TASK ITEM
Line by line, transcribe the data below exactly and pass over the images.

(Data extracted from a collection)
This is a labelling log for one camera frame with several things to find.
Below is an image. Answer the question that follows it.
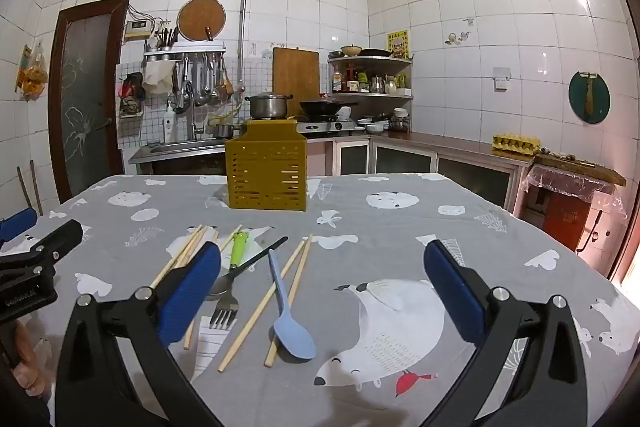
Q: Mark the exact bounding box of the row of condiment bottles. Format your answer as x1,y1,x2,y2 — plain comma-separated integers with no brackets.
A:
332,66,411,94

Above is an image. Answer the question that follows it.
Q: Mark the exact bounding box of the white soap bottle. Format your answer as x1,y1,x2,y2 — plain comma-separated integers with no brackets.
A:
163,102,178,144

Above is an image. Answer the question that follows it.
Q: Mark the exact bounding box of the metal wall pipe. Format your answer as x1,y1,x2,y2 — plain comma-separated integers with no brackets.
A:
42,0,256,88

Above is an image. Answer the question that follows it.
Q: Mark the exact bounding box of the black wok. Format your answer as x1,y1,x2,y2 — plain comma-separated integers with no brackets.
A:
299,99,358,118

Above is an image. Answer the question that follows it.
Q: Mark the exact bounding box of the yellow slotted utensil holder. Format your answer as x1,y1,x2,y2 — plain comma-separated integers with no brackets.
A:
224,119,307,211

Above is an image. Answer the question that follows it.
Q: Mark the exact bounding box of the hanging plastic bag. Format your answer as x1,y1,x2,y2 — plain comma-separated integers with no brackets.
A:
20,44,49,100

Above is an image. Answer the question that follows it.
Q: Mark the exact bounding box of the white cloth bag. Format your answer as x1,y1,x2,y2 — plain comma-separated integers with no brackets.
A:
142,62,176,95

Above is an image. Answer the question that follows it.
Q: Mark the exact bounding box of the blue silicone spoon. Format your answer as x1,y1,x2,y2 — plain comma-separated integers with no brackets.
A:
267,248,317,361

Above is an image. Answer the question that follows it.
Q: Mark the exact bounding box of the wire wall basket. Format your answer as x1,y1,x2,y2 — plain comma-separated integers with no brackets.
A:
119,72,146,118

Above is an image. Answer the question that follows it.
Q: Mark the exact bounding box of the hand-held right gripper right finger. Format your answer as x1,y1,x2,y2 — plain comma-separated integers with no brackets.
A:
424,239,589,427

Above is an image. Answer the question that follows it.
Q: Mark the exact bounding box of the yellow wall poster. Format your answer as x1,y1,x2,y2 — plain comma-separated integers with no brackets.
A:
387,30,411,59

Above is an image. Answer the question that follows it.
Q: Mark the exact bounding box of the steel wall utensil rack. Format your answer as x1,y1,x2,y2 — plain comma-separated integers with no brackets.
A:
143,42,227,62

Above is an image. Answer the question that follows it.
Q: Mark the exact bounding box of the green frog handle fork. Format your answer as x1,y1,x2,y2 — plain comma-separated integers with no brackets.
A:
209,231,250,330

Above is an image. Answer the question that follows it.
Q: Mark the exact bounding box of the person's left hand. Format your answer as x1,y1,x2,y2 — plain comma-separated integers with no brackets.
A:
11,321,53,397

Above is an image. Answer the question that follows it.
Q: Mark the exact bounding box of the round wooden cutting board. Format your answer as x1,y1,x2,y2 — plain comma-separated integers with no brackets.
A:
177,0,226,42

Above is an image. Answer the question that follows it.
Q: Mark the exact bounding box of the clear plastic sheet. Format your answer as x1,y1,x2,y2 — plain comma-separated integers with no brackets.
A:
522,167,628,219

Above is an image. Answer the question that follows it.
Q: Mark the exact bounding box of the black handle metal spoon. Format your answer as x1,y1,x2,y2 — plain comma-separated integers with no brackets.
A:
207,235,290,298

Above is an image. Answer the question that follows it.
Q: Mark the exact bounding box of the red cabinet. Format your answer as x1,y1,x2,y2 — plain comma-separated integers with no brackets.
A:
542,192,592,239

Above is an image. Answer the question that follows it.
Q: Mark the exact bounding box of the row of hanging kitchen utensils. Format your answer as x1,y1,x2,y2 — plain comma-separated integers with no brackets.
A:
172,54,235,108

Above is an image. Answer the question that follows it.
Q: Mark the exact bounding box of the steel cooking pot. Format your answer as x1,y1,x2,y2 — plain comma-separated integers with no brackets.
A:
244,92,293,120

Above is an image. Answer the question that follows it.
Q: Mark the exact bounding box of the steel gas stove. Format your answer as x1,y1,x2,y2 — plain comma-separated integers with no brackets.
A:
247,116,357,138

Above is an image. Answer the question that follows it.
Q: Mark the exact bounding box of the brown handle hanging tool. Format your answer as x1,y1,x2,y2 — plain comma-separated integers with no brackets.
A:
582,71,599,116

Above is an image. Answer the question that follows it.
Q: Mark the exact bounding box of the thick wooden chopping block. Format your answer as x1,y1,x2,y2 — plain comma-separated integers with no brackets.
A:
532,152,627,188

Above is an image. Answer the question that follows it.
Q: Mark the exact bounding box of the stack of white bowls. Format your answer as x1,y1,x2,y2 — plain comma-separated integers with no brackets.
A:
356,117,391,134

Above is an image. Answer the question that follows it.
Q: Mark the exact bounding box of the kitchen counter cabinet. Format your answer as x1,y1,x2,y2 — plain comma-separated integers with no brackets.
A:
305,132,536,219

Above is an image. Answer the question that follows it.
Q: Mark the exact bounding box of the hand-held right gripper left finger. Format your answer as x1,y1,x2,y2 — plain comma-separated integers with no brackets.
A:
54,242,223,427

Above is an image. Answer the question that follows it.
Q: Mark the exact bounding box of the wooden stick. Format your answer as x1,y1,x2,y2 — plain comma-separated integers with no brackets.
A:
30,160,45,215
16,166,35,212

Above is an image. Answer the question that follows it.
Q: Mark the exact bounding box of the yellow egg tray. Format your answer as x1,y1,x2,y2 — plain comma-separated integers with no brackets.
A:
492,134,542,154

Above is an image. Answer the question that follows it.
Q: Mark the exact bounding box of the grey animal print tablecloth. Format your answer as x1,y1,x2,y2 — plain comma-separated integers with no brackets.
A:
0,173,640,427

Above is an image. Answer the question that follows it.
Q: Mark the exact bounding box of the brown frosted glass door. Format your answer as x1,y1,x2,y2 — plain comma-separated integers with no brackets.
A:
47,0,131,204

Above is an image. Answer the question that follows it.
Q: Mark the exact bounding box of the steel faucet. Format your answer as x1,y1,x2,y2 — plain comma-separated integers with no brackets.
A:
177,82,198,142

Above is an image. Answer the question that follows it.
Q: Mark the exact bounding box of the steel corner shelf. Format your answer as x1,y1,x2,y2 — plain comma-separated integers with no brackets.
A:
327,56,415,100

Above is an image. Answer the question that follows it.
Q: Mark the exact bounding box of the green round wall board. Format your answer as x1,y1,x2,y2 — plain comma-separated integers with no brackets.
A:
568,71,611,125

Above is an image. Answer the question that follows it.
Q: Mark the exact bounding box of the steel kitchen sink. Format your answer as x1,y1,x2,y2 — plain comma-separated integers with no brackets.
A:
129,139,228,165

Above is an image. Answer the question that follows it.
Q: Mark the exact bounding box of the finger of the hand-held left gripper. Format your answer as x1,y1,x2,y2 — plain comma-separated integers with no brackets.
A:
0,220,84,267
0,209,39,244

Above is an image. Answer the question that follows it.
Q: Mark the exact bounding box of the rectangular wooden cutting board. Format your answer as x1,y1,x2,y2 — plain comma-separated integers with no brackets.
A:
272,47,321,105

TASK RESPONSE
This is a labelling log for one camera frame with several things to find.
Below is an image. Answer the question that follows it.
Q: Mark the exact bounding box of the row of condiment bottles. Format your answer as x1,y1,x2,y2 — plain comma-separated integers with no brackets.
A:
332,66,411,94

Above is an image. Answer the question that follows it.
Q: Mark the exact bounding box of the white soap bottle. Format your answer as x1,y1,x2,y2 — plain comma-separated integers with no brackets.
A:
163,102,178,144

Above is an image. Answer the question that follows it.
Q: Mark the exact bounding box of the metal wall pipe. Format your answer as x1,y1,x2,y2 — plain comma-separated integers with no brackets.
A:
42,0,256,88

Above is an image. Answer the question that follows it.
Q: Mark the exact bounding box of the black wok. Format your answer as x1,y1,x2,y2 — plain comma-separated integers with no brackets.
A:
299,99,358,118

Above is an image. Answer the question that follows it.
Q: Mark the exact bounding box of the yellow slotted utensil holder. Format your answer as x1,y1,x2,y2 — plain comma-separated integers with no brackets.
A:
224,119,307,211

Above is an image. Answer the question that follows it.
Q: Mark the exact bounding box of the hanging plastic bag. Format your answer as x1,y1,x2,y2 — plain comma-separated integers with no brackets.
A:
20,44,49,100

Above is an image. Answer the question that follows it.
Q: Mark the exact bounding box of the white cloth bag. Format your answer as x1,y1,x2,y2 — plain comma-separated integers with no brackets.
A:
142,62,176,95

Above is an image. Answer the question that follows it.
Q: Mark the exact bounding box of the blue silicone spoon. Format your answer as x1,y1,x2,y2 — plain comma-separated integers with no brackets.
A:
267,248,317,361

Above is an image. Answer the question that follows it.
Q: Mark the exact bounding box of the wire wall basket. Format your answer as x1,y1,x2,y2 — plain comma-separated integers with no brackets.
A:
119,72,146,118

Above is an image. Answer the question that follows it.
Q: Mark the exact bounding box of the hand-held right gripper right finger. Format your answer as x1,y1,x2,y2 — plain comma-separated integers with no brackets.
A:
424,239,589,427

Above is an image. Answer the question that follows it.
Q: Mark the exact bounding box of the yellow wall poster. Format your answer as x1,y1,x2,y2 — plain comma-separated integers with no brackets.
A:
387,30,411,59

Above is an image. Answer the question that follows it.
Q: Mark the exact bounding box of the steel wall utensil rack. Format your answer as x1,y1,x2,y2 — plain comma-separated integers with no brackets.
A:
143,42,227,62

Above is an image. Answer the question that follows it.
Q: Mark the exact bounding box of the green frog handle fork. Format your answer as x1,y1,x2,y2 — plain comma-separated integers with no brackets.
A:
209,231,250,330

Above is an image. Answer the question that follows it.
Q: Mark the exact bounding box of the person's left hand. Format your answer as x1,y1,x2,y2 — plain comma-separated integers with no brackets.
A:
11,321,53,397

Above is an image. Answer the question that follows it.
Q: Mark the exact bounding box of the round wooden cutting board. Format your answer as x1,y1,x2,y2 — plain comma-separated integers with no brackets.
A:
177,0,226,42

Above is an image. Answer the question that follows it.
Q: Mark the exact bounding box of the clear plastic sheet. Format your answer as x1,y1,x2,y2 — plain comma-separated integers with no brackets.
A:
522,167,628,219

Above is an image. Answer the question that follows it.
Q: Mark the exact bounding box of the black handle metal spoon. Format your answer as x1,y1,x2,y2 — plain comma-separated integers with no brackets.
A:
207,235,290,298

Above is an image. Answer the question that follows it.
Q: Mark the exact bounding box of the red cabinet. Format your answer as x1,y1,x2,y2 — plain comma-separated integers with no brackets.
A:
542,192,592,239

Above is an image. Answer the question that follows it.
Q: Mark the exact bounding box of the row of hanging kitchen utensils. Format your answer as x1,y1,x2,y2 — plain comma-separated integers with no brackets.
A:
172,54,235,108

Above is an image. Answer the question that follows it.
Q: Mark the exact bounding box of the steel cooking pot. Format your answer as x1,y1,x2,y2 — plain comma-separated integers with no brackets.
A:
244,92,293,120

Above is an image. Answer the question that follows it.
Q: Mark the exact bounding box of the steel gas stove. Format your answer as x1,y1,x2,y2 — plain comma-separated integers with no brackets.
A:
247,116,357,138

Above is an image. Answer the question that follows it.
Q: Mark the exact bounding box of the brown handle hanging tool. Format your answer as x1,y1,x2,y2 — plain comma-separated integers with no brackets.
A:
582,71,599,116

Above is an image. Answer the question that follows it.
Q: Mark the exact bounding box of the thick wooden chopping block. Format your answer as x1,y1,x2,y2 — plain comma-separated integers with no brackets.
A:
532,152,627,188

Above is an image. Answer the question that follows it.
Q: Mark the exact bounding box of the stack of white bowls. Format your answer as x1,y1,x2,y2 — plain comma-separated integers with no brackets.
A:
356,117,391,134

Above is an image. Answer the question that follows it.
Q: Mark the exact bounding box of the kitchen counter cabinet. Format your answer as x1,y1,x2,y2 — plain comma-separated integers with no brackets.
A:
305,132,536,219

Above is an image. Answer the question that follows it.
Q: Mark the exact bounding box of the hand-held right gripper left finger. Format your answer as x1,y1,x2,y2 — plain comma-separated integers with no brackets.
A:
54,242,223,427

Above is an image. Answer the question that follows it.
Q: Mark the exact bounding box of the wooden stick. Format your answer as x1,y1,x2,y2 — plain comma-separated integers with no brackets.
A:
30,160,45,215
16,166,35,212

Above is an image. Answer the question that follows it.
Q: Mark the exact bounding box of the yellow egg tray. Format your answer as x1,y1,x2,y2 — plain comma-separated integers with no brackets.
A:
492,134,542,154

Above is an image. Answer the question that follows it.
Q: Mark the exact bounding box of the grey animal print tablecloth. Format your answer as x1,y1,x2,y2 — plain comma-separated integers with no brackets.
A:
0,173,640,427

Above is an image. Answer the question that follows it.
Q: Mark the exact bounding box of the brown frosted glass door. Format your answer as x1,y1,x2,y2 — plain comma-separated integers with no brackets.
A:
47,0,131,204

Above is an image. Answer the question that follows it.
Q: Mark the exact bounding box of the steel faucet. Format your answer as x1,y1,x2,y2 — plain comma-separated integers with no brackets.
A:
177,82,198,142

Above is an image. Answer the question that follows it.
Q: Mark the exact bounding box of the steel corner shelf. Format your answer as x1,y1,x2,y2 — plain comma-separated integers with no brackets.
A:
327,56,415,100

Above is an image. Answer the question that follows it.
Q: Mark the exact bounding box of the green round wall board. Format your answer as x1,y1,x2,y2 — plain comma-separated integers with no brackets.
A:
568,71,611,125

Above is an image. Answer the question that follows it.
Q: Mark the exact bounding box of the steel kitchen sink. Format your answer as x1,y1,x2,y2 — plain comma-separated integers with no brackets.
A:
129,139,228,165

Above is an image. Answer the question that follows it.
Q: Mark the exact bounding box of the finger of the hand-held left gripper. Format your answer as x1,y1,x2,y2 — plain comma-separated integers with no brackets.
A:
0,220,84,267
0,209,39,244

Above is an image. Answer the question that follows it.
Q: Mark the exact bounding box of the rectangular wooden cutting board. Format your answer as x1,y1,x2,y2 — plain comma-separated integers with no brackets.
A:
272,47,321,105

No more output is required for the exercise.